THE present work of Q. Curtius Rufus has come down to us incomplete the first two books, and some portions in the middle and near the end, being wanting in all the manuscripts. It would seem that the ancient copyist, who considered the first two books, containing the life and exploits of Alexander mainly after his entering Asia, to be less necessary or interesting, commenced transcribing at the third book, when Alexander having gained the victory on the Granicus, had already obtained a firm footing in Asia, and was entering upon his successful career, conquering countries which had never before been the scene of Greek military enterprise. The other gaps in the work have been filled up in modern editions, as in the present, by the supplements of the learned Freinsheim; so that the history of Alexander is continued uninterruptedly down to the point to which Curtius intended to carry it—namely, to the establishment of a regency after the death of the conqueror. The fact that the same gaps occur in all manuscripts, justifies the inference, that the manuscripts known to exist, and the number of which is eighteen, are derived from one and the same, which has thus become the mother-codex for all the others. The copies, however, present great differences in detail; for towards the end of the middle ages, the text of Curtius was subjected to a thorough revision by a scholar who was very clever, but at the same time often too bold, and from this revised copy others again were made, partly with new emendations, and partly with unintentional mistakes. In this manner we may distinguish three classes of manuscripts -namely, 1. Ancient and faithful copies, without intentional corrections, but sometimes unintelligible, because the original manuscript itself was in some parts faulty or illegible; 2. Manuscripts which betray the correcting hand of the above-mentioned scholar, but are otherwise written with tolerable accuracy; 3. Manuscripts which are based upon the revised copy, but are disfigured by numerous mistakes, arising partly from arbitrary emendations, and partly from carelessness.

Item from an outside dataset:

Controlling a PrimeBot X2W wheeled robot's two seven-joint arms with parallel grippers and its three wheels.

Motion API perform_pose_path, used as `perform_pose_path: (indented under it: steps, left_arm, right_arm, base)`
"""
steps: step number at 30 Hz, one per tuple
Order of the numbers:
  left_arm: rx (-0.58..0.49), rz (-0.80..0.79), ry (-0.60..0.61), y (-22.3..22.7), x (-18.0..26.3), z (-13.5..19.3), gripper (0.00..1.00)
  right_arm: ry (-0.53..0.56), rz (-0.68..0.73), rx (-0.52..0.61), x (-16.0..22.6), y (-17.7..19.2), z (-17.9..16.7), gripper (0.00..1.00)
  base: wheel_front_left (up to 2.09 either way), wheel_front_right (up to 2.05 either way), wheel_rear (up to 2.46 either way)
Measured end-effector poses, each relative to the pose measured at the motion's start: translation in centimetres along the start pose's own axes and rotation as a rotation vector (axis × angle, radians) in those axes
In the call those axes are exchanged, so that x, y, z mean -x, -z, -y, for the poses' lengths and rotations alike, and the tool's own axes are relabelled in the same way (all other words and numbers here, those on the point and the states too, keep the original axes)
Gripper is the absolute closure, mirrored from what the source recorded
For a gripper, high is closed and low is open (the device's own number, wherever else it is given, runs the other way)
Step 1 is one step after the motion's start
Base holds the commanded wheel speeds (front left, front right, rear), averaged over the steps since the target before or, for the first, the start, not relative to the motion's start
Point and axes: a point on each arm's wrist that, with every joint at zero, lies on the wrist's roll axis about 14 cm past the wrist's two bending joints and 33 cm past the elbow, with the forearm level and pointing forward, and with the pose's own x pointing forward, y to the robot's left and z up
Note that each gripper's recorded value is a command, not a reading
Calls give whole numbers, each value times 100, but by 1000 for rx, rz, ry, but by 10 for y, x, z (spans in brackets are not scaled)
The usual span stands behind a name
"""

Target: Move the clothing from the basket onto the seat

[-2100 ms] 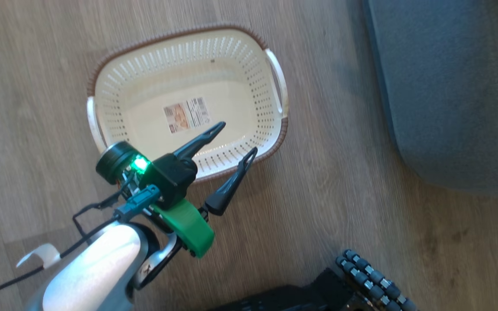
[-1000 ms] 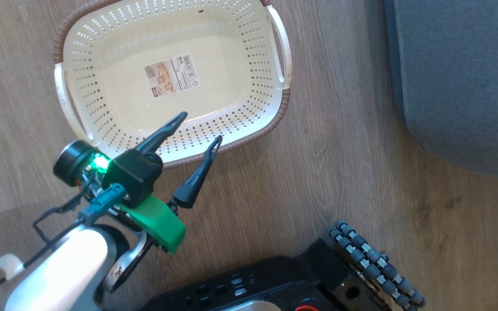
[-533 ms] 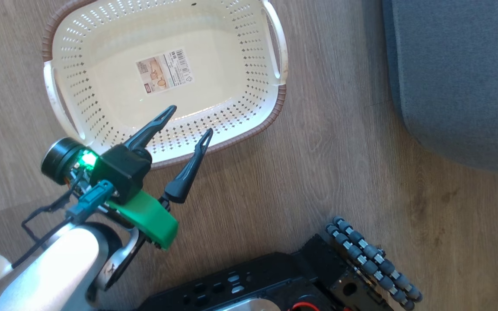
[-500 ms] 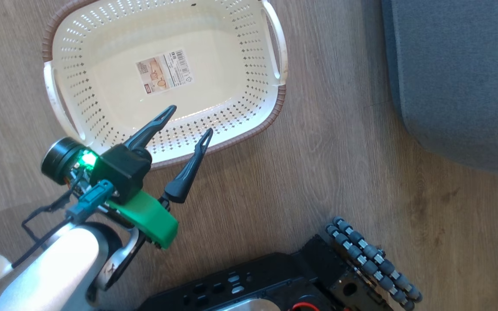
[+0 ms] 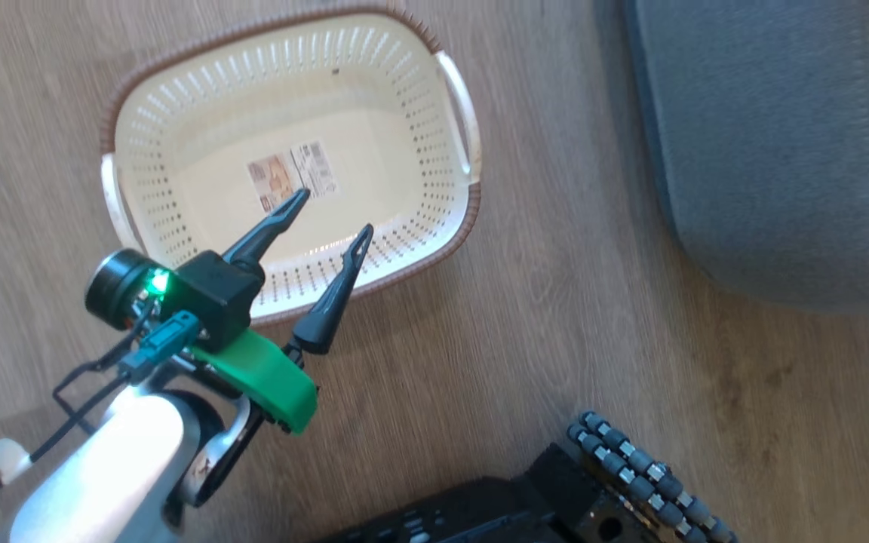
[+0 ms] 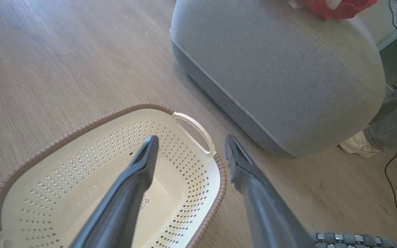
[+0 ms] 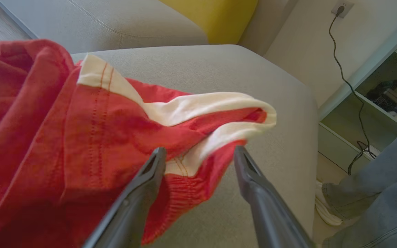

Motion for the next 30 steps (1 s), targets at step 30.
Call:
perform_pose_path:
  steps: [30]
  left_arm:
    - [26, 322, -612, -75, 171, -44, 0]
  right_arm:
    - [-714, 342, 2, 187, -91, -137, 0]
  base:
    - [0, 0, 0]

The first printed editions of Curtius, which appeared towards

the close of the fifteenth century (the first is that of Venice 1471), are based upon manuscripts of the third class, because they were of more recent origin, and consequently more legible. The faults which were thus introduced throughout the text, though they consisted only in single words and their arrangement, have remained unexpunged until the most recent times, although the defects did not escape the notice of learned editors; and many parts of the text were corrected, sometimes by conjectures, but more frequently from better manuscripts, by the scholars of the sixteenth century, as by Franciscus Asulanus (in the edition of Aldus, 1525), Hadrianus Junius (1546), and Franciscus Modius (1579). Their emendations, however, met with little confidence, because the reasons and sources of their corrections were but rarely and incompletely stated. Hence other editors, and among them especially Freinsheim (1640 and 1670), who has otherwise great merits, preferred retaining the old and faulty text, and altering it only in such passages where it seemed indispensably necessary. Owing to a feeling of reverence for Freinsheim, the text as constituted by him remained unchanged in the large edition of Snakenburg (Delft and Leyden, 1724); and on the whole, in all the subsequent editions also, although the faulty nature of the vulgate became more and more obvious by comparing several ancient and good manuscripts. Schmieder (Göttingen, 1803) was the first who restored a much more correct text, though he did not act consistently throughout; his explanatory notes in Latin also deserve praise on account of his diligence and sound judgment. The present editor first published an edition of Curtius (Berlin, 1826), in which, with the assistance of more manuscripts than any of his predecessors had made use of, he restored the text, as far as possible, of the genuine and unadulterated manuscripts of the first class. In the commentary to his great edition (Brunswick, 1849), he has stated the reasons and sources of all the changes he has made in the text, giving at the same time a complete account of the different readings of both the manuscripts and the early editions. The critical reader is thereby enabled to recognise the condition of the text, and, it is hoped, to convince himself of the correctness of the course which the editor has adopted.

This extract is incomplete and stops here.